Give the data again exactly, stopping after the "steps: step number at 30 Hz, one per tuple" line.

---------------

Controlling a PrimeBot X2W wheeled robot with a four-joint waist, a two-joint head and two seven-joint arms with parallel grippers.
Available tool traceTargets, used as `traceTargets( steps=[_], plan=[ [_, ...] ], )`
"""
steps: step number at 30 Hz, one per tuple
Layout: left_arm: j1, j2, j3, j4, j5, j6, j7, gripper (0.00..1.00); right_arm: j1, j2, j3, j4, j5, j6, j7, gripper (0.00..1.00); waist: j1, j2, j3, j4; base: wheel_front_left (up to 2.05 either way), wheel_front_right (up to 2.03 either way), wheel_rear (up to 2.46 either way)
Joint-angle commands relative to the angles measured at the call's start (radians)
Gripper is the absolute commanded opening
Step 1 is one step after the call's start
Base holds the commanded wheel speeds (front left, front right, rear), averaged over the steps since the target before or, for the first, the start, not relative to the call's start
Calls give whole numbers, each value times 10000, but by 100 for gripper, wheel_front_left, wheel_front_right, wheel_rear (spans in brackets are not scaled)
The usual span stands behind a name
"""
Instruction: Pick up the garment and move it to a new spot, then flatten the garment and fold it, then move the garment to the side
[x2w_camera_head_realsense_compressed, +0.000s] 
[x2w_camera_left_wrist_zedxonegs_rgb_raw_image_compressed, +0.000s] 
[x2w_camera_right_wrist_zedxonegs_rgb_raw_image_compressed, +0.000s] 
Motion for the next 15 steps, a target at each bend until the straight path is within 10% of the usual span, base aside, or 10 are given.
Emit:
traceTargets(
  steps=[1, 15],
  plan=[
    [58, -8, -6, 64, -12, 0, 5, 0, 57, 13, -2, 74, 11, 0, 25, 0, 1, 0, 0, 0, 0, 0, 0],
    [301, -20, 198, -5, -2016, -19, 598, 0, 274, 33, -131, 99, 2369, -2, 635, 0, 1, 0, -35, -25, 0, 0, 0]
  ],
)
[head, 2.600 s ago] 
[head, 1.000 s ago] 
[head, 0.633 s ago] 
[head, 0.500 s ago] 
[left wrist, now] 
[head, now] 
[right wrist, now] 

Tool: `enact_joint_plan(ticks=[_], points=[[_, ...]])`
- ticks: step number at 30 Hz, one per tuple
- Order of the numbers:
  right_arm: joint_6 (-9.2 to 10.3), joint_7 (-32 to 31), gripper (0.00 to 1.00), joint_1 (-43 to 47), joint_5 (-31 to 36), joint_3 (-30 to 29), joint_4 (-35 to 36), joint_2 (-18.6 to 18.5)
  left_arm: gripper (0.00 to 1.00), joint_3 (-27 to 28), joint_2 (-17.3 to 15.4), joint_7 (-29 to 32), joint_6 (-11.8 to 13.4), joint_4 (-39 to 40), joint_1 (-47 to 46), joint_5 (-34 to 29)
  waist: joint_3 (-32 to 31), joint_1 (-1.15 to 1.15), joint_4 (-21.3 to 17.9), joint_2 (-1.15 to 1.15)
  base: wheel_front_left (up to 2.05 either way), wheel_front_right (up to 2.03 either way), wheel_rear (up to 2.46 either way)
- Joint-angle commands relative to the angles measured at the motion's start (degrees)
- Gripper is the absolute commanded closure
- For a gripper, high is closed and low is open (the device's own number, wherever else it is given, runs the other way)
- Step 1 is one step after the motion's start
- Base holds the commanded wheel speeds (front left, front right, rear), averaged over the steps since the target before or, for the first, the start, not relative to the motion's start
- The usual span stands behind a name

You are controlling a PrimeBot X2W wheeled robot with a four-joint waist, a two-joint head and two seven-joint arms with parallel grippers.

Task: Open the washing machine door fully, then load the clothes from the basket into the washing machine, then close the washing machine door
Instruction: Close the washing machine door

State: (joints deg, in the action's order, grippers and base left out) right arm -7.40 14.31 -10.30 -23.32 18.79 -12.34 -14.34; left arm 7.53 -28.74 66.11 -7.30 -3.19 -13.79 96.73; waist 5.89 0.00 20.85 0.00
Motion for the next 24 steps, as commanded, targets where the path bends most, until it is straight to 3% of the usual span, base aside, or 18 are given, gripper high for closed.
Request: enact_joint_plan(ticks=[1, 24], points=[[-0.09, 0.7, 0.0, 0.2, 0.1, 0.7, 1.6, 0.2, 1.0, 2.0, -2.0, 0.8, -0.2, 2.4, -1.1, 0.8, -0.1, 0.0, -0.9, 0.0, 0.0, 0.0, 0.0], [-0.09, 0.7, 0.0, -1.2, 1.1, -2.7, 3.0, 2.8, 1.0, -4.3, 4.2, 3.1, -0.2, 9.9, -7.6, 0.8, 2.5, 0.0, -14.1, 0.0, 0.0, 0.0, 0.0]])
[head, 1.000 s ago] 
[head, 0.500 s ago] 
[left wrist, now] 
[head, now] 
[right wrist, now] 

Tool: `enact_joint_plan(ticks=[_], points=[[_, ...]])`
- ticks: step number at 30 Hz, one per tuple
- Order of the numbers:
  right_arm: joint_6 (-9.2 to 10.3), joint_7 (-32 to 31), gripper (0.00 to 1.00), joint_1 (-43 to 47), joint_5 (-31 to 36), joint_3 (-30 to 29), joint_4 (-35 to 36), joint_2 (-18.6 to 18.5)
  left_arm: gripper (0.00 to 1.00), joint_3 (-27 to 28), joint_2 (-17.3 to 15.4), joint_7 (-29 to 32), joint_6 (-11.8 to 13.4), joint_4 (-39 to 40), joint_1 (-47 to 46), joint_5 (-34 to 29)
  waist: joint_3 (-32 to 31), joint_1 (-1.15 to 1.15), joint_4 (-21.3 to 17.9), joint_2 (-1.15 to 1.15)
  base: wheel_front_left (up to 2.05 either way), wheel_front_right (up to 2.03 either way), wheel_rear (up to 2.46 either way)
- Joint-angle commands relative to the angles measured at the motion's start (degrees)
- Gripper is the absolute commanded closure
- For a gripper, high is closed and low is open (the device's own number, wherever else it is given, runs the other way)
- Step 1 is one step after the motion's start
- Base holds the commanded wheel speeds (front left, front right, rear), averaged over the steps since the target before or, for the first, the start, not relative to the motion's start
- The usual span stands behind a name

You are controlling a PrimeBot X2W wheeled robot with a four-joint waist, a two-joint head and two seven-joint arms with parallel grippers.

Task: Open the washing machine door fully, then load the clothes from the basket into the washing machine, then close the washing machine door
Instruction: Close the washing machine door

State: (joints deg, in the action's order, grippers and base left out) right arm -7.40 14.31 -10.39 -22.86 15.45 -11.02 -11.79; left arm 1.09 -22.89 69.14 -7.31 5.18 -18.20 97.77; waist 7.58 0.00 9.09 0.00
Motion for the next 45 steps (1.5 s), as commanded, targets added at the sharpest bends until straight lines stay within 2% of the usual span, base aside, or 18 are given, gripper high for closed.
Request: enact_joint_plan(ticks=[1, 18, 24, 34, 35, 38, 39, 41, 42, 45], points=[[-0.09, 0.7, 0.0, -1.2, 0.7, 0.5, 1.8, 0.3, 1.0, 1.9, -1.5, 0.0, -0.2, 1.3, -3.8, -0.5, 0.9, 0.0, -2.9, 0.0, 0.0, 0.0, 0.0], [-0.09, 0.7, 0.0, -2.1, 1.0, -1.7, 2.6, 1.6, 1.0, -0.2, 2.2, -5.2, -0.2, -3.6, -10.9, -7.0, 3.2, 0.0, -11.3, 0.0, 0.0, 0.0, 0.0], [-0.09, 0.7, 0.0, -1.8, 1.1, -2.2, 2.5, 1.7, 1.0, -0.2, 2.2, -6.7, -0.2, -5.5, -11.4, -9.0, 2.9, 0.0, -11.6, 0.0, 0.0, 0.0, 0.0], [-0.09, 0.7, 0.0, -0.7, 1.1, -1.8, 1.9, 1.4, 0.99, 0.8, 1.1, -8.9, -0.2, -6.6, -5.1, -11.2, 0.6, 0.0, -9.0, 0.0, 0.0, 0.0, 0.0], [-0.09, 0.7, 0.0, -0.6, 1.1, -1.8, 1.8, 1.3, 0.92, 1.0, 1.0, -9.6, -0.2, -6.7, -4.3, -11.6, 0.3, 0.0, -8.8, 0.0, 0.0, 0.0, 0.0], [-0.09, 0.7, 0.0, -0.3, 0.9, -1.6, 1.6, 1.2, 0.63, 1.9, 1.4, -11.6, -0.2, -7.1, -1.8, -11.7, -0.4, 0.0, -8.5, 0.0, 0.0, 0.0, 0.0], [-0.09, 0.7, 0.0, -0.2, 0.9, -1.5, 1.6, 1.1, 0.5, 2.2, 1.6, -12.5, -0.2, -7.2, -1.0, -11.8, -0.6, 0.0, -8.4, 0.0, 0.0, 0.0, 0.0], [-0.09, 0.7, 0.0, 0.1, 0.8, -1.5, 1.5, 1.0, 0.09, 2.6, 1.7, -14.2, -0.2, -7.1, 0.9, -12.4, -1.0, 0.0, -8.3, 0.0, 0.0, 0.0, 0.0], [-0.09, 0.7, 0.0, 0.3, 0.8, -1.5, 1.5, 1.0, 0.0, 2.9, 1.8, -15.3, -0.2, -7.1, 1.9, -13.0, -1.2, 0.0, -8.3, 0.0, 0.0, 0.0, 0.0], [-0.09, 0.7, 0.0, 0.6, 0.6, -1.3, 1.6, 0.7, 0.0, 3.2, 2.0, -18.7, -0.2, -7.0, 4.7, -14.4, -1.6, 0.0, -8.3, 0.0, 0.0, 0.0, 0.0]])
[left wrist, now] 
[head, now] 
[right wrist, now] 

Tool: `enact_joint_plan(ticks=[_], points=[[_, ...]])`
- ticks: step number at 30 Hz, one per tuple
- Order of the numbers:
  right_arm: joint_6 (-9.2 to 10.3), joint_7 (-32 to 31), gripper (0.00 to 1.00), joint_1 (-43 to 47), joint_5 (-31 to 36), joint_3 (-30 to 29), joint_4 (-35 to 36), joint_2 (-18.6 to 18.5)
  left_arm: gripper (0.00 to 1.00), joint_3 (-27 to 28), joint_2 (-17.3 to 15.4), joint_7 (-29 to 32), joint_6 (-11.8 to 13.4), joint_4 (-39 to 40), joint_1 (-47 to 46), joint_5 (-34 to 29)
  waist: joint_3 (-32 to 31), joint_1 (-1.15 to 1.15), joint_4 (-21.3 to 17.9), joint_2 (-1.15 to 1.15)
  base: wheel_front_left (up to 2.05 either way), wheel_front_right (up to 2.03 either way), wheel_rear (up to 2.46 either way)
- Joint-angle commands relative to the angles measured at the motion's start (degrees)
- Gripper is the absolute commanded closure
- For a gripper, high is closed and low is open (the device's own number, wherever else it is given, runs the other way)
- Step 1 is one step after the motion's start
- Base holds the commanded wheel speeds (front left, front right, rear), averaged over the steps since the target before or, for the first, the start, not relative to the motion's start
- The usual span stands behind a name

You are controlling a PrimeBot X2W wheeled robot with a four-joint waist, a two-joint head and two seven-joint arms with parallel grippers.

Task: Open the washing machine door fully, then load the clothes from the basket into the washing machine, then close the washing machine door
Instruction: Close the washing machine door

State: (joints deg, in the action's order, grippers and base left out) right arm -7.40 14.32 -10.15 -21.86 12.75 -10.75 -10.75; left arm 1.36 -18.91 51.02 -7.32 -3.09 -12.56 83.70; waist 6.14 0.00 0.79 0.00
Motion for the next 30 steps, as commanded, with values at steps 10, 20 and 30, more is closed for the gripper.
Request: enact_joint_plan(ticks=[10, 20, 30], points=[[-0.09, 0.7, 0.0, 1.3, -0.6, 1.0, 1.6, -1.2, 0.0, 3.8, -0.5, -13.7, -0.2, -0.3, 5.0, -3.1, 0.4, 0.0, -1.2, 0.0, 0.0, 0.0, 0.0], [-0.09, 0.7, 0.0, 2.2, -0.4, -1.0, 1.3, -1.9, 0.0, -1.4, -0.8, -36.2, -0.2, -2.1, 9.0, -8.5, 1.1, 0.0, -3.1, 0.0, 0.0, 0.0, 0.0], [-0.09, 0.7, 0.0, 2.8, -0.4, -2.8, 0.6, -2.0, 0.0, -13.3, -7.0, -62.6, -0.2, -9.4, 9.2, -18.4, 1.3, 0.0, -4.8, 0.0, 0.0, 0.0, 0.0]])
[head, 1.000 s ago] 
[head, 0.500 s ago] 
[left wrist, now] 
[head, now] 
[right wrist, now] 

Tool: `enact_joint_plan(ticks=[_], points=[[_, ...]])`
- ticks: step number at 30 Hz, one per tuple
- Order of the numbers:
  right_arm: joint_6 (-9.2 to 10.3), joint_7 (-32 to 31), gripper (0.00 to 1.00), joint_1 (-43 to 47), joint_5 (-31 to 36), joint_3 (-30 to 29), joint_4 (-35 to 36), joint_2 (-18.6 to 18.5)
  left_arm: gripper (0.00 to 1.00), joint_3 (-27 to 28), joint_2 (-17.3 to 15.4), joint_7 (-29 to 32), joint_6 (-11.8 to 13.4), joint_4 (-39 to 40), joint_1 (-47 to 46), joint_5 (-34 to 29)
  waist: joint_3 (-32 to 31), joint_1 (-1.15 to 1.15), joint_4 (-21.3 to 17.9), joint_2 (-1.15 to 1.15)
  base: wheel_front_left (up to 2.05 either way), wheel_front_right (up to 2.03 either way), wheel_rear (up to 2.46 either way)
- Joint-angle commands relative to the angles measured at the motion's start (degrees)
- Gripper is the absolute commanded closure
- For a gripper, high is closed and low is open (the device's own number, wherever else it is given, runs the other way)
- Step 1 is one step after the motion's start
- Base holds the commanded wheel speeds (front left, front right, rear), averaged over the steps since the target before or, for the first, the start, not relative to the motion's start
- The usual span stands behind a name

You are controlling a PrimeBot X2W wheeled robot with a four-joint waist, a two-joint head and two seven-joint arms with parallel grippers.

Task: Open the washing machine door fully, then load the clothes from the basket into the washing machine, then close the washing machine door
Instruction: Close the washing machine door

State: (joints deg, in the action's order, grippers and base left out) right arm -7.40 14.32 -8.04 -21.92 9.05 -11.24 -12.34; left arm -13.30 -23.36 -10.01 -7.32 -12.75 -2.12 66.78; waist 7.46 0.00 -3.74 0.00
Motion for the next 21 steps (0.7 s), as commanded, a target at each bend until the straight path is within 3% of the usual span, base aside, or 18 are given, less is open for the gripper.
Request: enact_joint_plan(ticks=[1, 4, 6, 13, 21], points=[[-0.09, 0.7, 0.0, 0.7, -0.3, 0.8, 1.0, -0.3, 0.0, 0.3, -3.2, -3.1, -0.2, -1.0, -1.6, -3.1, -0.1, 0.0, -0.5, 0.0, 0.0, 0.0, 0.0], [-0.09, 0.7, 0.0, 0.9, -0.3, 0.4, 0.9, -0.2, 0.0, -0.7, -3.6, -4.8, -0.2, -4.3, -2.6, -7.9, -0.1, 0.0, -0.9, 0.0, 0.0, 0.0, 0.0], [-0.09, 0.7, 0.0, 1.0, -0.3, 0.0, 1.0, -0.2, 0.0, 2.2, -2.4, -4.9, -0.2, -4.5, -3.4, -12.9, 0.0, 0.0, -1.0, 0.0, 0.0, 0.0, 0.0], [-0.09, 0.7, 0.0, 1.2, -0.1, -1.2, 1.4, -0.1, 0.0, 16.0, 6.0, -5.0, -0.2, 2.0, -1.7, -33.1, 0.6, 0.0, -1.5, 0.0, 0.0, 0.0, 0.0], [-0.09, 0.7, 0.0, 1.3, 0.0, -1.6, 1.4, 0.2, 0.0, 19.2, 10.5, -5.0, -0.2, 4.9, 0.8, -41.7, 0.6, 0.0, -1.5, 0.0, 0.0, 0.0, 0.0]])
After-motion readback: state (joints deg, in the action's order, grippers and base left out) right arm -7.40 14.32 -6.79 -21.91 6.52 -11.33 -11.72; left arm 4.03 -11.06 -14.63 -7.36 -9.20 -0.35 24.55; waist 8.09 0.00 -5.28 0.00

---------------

◆ RESULT OF THE TASK
Controlling a PrimeBot X2W wheeled robot with a four-joint waist, a two-joint head and two seven-joint arms with parallel grippers.
Available tool traceTargets, used as `traceTargets( steps=[_], plan=[ [_, ...] ], )`
"""
steps: step number at 30 Hz, one per tuple

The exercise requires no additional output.